|
The SSCC is pleased to announce that FALCON, a 64-bit Linux server
with Stata/MP installed, is now available. FALCON is not intended
for general use, and for most purposes will perform no better than
HAL. But Stata jobs will run faster (some of them much faster) and
FALCON can run some jobs which simply cannot be run on other servers.
64-Bit Linux
Most Pentium processors (and their AMD competitors) work with 32
bits of information at a time. This limits the total amount of memory
the processor can keep track of to four gigabytes (2^32) and in
most cases the maximum that can be assigned to a given task is two
gigabytes. As memory has become cheaper and computers with two gigabytes
of RAM or more have become common, this limitation has become more
and more problematic.
The solution is processors that work with 64 bits of information
at a time, along with operating systems and software written specifically
for these processors. FALCON represents the first such server at
the SSCC. FALCON currently has four gigabytes of actual RAM and
a single job can use all of this and more (though claiming more
will cause the server to use swap space and Stata jobs which use
swap space will run very slowly). If we find that users need even
more memory than this, we can add more.
Note that most jobs which do not need more than two gigabytes of
RAM will not benefit from using a 64-bit processor. Continue to
run them on KITE or HAL--unless you're interested in Stata/MP.
Stata/MP
FALCON is also the first SSCC server to run Stata/MP, though it
will not be the last. Stata/MP is a special version of Stata written
to take advantage of machines with multiple processors.
All of the SSCC's servers have two physical processors. In addition,
a technology called hyperthreading allows each processor to focus
on two jobs at once, which is why the servers appear to have four.

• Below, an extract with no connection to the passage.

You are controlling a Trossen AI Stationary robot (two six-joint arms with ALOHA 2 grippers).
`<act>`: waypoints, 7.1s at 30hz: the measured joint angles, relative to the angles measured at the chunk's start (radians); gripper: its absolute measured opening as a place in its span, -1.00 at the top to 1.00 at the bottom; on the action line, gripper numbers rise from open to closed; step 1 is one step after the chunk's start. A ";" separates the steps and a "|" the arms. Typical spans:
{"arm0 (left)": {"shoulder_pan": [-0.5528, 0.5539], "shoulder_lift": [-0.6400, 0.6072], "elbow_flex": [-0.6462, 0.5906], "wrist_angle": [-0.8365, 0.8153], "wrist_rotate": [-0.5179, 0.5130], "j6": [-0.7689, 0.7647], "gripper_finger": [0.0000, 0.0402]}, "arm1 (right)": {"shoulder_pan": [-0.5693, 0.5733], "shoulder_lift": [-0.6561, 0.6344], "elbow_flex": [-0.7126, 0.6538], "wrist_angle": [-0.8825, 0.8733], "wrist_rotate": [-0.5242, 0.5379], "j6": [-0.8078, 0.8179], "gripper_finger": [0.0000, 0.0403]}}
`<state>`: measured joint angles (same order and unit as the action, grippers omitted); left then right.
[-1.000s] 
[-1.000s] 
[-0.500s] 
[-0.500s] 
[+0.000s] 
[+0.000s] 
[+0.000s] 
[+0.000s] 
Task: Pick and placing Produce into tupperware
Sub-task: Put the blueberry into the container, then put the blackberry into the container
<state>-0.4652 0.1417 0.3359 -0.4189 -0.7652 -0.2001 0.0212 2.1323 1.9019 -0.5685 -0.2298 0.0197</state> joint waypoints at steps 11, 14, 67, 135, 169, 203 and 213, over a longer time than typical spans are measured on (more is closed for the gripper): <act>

Having additional processors allows the servers to work efficiently
on many jobs at the same time. However, a given job can only run
on one processor at a time. Thus having additional processors does
not help any given job run faster.
It could help if the job could be broken up into pieces that can
be run at the same time on different processors. This is known as
parallel processing, and given that chip makers are finding it easier
to provide multiple processors than to continue making their current
processors faster, it's a very hot topic in computing. But it's
not always possible: in many tasks, later steps cannot even begin
without the results of earlier steps. Even when parallelization
is possible, it requires rewriting the program to do it. (If you
are writing your own programs and want to take advantage of parallel
processing, keep in mind that the SSCC has a Beowulf
cluster for parallel processing jobs.)
In creating Stata/MP, Stata Corporation found as many places where
tasks could be parallelized as they could, and rewrote Stata itself
accordingly. Thus the do files you write will take advantage of
parallel processing automatically without any changes in Stata's
syntax. Your do files will run without any modification at all.
How much they will benefit from parallelization depends on what
you're doing. Linear regression, for example, can be heavily parallelized
and will run nearly twice as fast. Most time-series methods, on
the other hand, cannot be heavily parallelized and don't benefit
nearly as much. Stata Corporation claims an average performance
increase of 40%. (For full details, including a report of the performance
gains for every Stata command, see the Stata/MP
web site.)
Our plan is to make Stata/MP available on FALCON and through Condor.
We have ordered upgraded servers for our Condor flock, and they
should be ready for use with Stata/MP installed by fall. But at
this time FALCON is the only server with Stata/MP available. Since
Stata/MP is designed to take advantage of all the processors on
a server, it would defeat the purpose to have multiple Stata/MP
jobs running at the same time. Thus FALCON is restricted to just
one Stata user on a first-come, first-served basis--if someone is
already running a Stata job on FALCON, Stata will not allow anyone
else to run Stata there. Until Stata/MP is available through Condor
as well, we ask that users adhere to the following:
Guidelines for Use
- Only use FALCON to run Stata/MP if having your Stata job finish
more quickly would be a significant help to your work
- Only use FALCON for batch jobs, not interactive sessions
- Do not run Stata jobs that will take more than three days to
complete (jobs still running after three days will be terminated
automatically)
This will give everyone a fair chance to use Stata/MP. Once the
new Condor servers are available and there are other places where
people can use Stata/MP these restrictions will be lifted.
Keep in mind that you can see opportunities for parallelization
which Stata/MP cannot. For example, if you are running bootstrapping
replications using a foreach or while loop, Stata/MP will try to
parallelize each command but will still run the replications sequentially.
On the other hand you could modify your program so that six different
Condor jobs each do one-sixth of your replications and the whole
process will get done in one-sixth the time. Stata/MP might only
reduce the time by a third.
|